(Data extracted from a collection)
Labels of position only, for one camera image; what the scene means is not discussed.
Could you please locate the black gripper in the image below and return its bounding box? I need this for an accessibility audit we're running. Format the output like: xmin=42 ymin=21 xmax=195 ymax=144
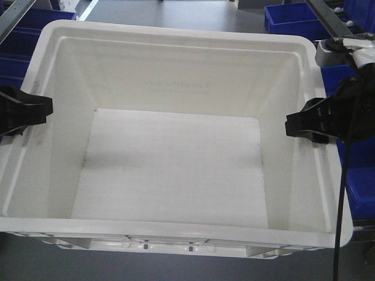
xmin=285 ymin=68 xmax=374 ymax=143

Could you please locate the blue bin back right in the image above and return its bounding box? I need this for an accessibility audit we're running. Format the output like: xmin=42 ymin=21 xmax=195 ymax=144
xmin=264 ymin=2 xmax=330 ymax=41

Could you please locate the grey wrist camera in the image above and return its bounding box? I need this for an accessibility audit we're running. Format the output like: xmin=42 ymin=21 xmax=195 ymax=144
xmin=314 ymin=33 xmax=374 ymax=69

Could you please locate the blue bins stack left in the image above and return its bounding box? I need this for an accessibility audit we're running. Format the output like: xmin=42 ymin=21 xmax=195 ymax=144
xmin=1 ymin=8 xmax=76 ymax=88

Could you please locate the black cable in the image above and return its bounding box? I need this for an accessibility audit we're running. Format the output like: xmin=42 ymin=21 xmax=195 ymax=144
xmin=332 ymin=76 xmax=362 ymax=281

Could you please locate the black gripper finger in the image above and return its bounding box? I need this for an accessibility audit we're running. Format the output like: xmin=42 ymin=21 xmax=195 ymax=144
xmin=1 ymin=85 xmax=53 ymax=136

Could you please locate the white plastic tote bin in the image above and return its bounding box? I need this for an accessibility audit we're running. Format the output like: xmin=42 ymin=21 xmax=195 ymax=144
xmin=1 ymin=20 xmax=341 ymax=259

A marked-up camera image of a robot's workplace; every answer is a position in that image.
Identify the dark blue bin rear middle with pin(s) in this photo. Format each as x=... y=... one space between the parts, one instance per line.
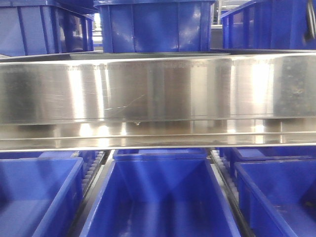
x=172 y=153

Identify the dark blue bin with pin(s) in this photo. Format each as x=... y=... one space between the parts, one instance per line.
x=172 y=153
x=271 y=24
x=155 y=25
x=34 y=27
x=39 y=197
x=160 y=198
x=278 y=198

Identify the dark blue bin lower middle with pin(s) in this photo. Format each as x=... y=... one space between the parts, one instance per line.
x=160 y=198

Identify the dark blue bin upper middle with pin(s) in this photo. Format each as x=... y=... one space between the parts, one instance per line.
x=155 y=25

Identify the roller track left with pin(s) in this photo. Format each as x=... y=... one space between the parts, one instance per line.
x=91 y=184

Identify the white roller track right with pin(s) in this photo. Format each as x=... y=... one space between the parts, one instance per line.
x=230 y=191

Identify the dark blue bin upper right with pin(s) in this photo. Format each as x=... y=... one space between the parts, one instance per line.
x=271 y=24

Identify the dark blue bin lower left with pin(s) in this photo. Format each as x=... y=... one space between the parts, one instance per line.
x=39 y=197

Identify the dark blue bin lower right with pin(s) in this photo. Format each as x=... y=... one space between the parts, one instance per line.
x=278 y=198

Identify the dark blue bin upper left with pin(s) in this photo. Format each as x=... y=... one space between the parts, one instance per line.
x=34 y=27

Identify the stainless steel shelf front rail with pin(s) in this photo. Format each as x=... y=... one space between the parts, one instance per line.
x=96 y=100

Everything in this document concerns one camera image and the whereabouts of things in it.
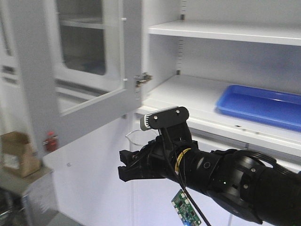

=== Work task ===
From the entries above, select each line containing the string "position".

=== Response to this exercise ===
Labels of position only, for one camera image; what the scene means is not discussed.
A marked-up camera image of a robot's workplace; every answer is a position in that image.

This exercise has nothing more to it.